== INSTRUCTIONS FOR THE TASK ==
Please print the entries below exactly, from the line with "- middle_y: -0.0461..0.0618" through the line with "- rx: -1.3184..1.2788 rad", including both of those lines and leaving out all others.

========

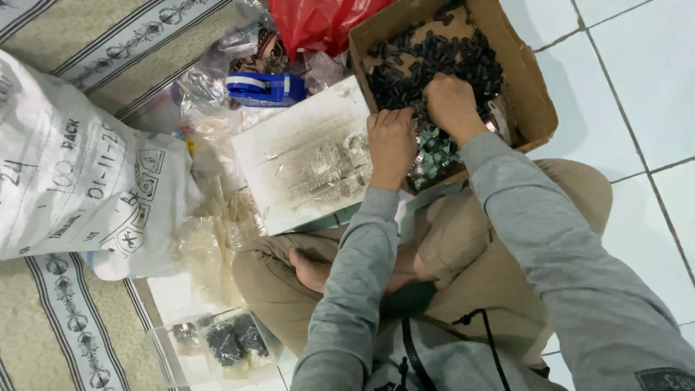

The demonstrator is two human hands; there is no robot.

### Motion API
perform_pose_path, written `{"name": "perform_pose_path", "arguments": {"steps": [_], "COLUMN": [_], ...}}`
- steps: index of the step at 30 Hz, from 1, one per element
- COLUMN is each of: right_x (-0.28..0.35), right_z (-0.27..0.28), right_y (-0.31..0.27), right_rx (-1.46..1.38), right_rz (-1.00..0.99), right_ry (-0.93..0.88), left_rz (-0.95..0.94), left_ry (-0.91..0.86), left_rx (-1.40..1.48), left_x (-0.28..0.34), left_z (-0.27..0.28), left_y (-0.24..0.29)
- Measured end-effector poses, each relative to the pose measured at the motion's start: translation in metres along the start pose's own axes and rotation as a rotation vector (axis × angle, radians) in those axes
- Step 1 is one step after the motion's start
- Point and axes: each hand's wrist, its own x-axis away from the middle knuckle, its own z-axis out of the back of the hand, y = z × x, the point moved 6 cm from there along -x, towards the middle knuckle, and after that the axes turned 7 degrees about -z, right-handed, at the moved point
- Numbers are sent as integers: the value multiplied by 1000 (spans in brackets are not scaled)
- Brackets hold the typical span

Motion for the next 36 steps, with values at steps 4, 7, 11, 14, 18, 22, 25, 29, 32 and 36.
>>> {"name": "perform_pose_path", "arguments": {"steps": [4,7,11,14,18,22,25,29,32,36], "right_x": [16,19,14,17,20,20,19,0,-18,-4], "right_z": [33,45,46,53,52,53,51,27,-42,-23], "right_y": [-15,-11,10,18,7,-12,-20,-20,0,-7], "right_rx": [99,-145,-561,-572,-569,-461,-418,-352,-371,-315], "right_rz": [82,76,-144,-188,-164,-115,-147,-210,-239,-170], "right_ry": [319,179,-80,-93,-98,-81,-54,37,35,106], "left_rz": [-33,-28,1,12,21,0,-12,-1,9,-3], "left_ry": [122,141,144,148,90,66,14,-31,-59,-28], "left_rx": [-27,-12,2,9,-11,-101,-171,-176,-178,-190], "left_x": [6,5,3,3,5,6,4,2,3,4], "left_z": [-11,-4,4,5,-1,-11,-11,-9,-13,-13], "left_y": [-6,-3,-1,-1,-3,-3,0,0,0,-1]}}
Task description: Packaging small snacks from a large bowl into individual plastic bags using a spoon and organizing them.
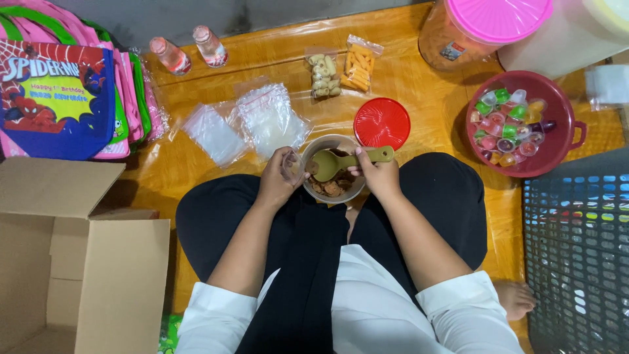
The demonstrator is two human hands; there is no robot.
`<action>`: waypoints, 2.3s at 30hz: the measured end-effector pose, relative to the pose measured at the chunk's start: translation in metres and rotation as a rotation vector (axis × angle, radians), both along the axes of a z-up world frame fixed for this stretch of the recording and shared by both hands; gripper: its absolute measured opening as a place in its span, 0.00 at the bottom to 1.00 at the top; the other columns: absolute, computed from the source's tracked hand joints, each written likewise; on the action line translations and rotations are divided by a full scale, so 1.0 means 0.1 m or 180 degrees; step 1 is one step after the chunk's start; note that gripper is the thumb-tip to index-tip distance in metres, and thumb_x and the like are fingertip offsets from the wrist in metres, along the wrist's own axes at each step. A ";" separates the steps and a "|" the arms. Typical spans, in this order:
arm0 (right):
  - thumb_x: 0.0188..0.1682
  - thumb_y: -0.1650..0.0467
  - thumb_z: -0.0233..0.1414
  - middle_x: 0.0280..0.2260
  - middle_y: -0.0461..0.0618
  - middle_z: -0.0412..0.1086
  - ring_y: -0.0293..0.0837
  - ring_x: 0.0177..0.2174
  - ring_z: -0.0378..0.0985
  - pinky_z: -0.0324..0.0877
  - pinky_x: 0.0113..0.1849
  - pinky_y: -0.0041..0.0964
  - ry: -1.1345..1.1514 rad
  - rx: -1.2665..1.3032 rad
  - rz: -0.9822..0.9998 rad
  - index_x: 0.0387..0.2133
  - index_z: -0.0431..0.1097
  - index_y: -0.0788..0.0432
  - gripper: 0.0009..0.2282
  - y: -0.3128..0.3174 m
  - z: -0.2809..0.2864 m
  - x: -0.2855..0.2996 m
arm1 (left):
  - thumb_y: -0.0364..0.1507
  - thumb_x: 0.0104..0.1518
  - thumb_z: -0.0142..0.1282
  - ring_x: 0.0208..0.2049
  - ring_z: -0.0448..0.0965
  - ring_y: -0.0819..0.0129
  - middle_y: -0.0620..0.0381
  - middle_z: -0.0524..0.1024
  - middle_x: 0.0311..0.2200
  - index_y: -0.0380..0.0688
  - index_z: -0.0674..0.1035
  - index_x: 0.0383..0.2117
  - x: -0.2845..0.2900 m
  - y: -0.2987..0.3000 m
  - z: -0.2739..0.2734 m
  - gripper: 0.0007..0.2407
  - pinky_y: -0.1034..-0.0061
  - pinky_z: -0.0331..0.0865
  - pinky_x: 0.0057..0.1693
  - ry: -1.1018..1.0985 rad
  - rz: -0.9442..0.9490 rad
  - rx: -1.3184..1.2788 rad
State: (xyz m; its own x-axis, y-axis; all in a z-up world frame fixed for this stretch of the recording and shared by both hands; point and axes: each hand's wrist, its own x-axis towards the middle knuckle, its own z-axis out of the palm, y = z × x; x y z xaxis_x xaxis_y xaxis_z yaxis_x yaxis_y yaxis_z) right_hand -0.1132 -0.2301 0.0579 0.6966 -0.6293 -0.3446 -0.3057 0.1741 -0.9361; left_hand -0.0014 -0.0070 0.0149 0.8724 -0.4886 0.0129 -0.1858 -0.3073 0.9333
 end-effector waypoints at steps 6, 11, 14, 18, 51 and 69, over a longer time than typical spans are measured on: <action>0.55 0.72 0.51 0.38 0.79 0.73 0.57 0.29 0.83 0.84 0.33 0.45 -0.0119 0.0387 -0.0006 0.46 0.71 0.76 0.14 -0.03 -0.04 -0.04 | 0.27 0.43 0.76 0.41 0.78 0.58 0.50 0.78 0.37 0.46 0.75 0.50 0.00 -0.01 0.02 0.26 0.63 0.73 0.51 0.0016 0.0032 0.0038; 0.56 0.70 0.51 0.38 0.78 0.72 0.60 0.30 0.83 0.84 0.34 0.48 -0.0146 0.0576 -0.0102 0.48 0.69 0.75 0.15 -0.04 -0.06 -0.05 | 0.18 0.44 0.71 0.42 0.72 0.66 0.54 0.74 0.37 0.44 0.74 0.50 -0.02 -0.01 -0.06 0.25 0.69 0.71 0.53 0.0136 0.0034 -0.0351; 0.57 0.68 0.50 0.34 0.73 0.74 0.57 0.29 0.83 0.83 0.33 0.45 -0.0135 0.0359 -0.0207 0.43 0.73 0.69 0.12 -0.08 0.08 -0.14 | 0.17 0.45 0.70 0.43 0.72 0.64 0.52 0.72 0.38 0.42 0.73 0.51 0.01 0.01 -0.13 0.25 0.68 0.71 0.54 0.0140 0.0020 -0.0479; 0.59 0.69 0.50 0.28 0.66 0.76 0.51 0.28 0.83 0.83 0.32 0.42 -0.0613 -0.0443 -0.0319 0.37 0.77 0.63 0.09 -0.12 0.41 -0.23 | 0.17 0.44 0.72 0.46 0.75 0.61 0.51 0.72 0.39 0.42 0.74 0.50 0.03 0.02 -0.21 0.25 0.65 0.72 0.55 0.0114 0.0046 -0.0520; 0.42 0.52 0.62 0.32 0.43 0.74 0.42 0.33 0.80 0.80 0.38 0.28 -0.1662 0.2863 -0.2058 0.37 0.77 0.47 0.18 -1.46 -0.33 0.06 | 0.24 0.62 0.52 0.58 0.74 0.38 0.42 0.73 0.59 0.51 0.76 0.33 0.15 0.27 0.48 0.03 0.54 0.78 0.56 0.2978 0.0639 -0.3231; 0.53 0.60 0.44 0.47 0.60 0.75 0.55 0.53 0.74 0.67 0.55 0.49 0.1986 -0.0876 -0.0697 0.51 0.73 0.59 0.20 -1.72 -1.75 0.70 | 0.09 0.52 0.49 0.62 0.71 0.49 0.39 0.68 0.63 0.40 0.68 0.61 0.26 0.21 0.21 0.27 0.58 0.74 0.59 0.2653 0.0904 -0.2408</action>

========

== EXERCISE SOLUTION ==
  - middle_y: -0.0461..0.0618
  - middle_z: -0.0412..0.1086
  - ring_y: -0.0293..0.0837
  - ring_x: 0.0177..0.2174
  - ring_z: -0.0378..0.0985
  - pinky_z: -0.0324..0.0877
  - pinky_x: 0.0113..0.1849
  - pinky_y: -0.0041..0.0964
  - ry: -1.1345..1.1514 rad
  - rx: -1.2665..1.3032 rad
  - rz: -0.9822..0.9998 rad
  - index_x: 0.0387..0.2133
  - index_z: -0.0431..0.1097
  - index_y: -0.0788..0.0432
  - gripper: 0.0009..0.2282
  - y: -0.3128..0.3174 m
  - z: -0.2809..0.2864 m
  - x: -0.2855..0.2996 m
arm1 (left):
  - thumb_y: -0.0364..0.1507
  - thumb_x: 0.0104..0.1518
  - thumb_z: -0.0142..0.1282
  - ring_x: 0.0208..0.2049
  - ring_z: -0.0448..0.0965
  - ring_y: -0.0819..0.0129
  - middle_y: -0.0620..0.0381
  - middle_z: -0.0524..0.1024
  - middle_x: 0.0311..0.2200
  - index_y: -0.0380..0.0688
  - index_z: -0.0674..0.1035
  - index_x: 0.0383..0.2117
  - x: -0.2845..0.2900 m
  - y: -0.2987..0.3000 m
  - z: -0.2739..0.2734 m
  - gripper: 0.0007..0.2407
  - pinky_y: -0.1034..-0.0061
  - pinky_z: -0.0331..0.0865
  - pinky_x: 0.0057..0.1693
  - ry: -1.1018..1.0985 rad
  - rz: -0.9442..0.9490 rad
  - rx: -1.3184..1.2788 rad

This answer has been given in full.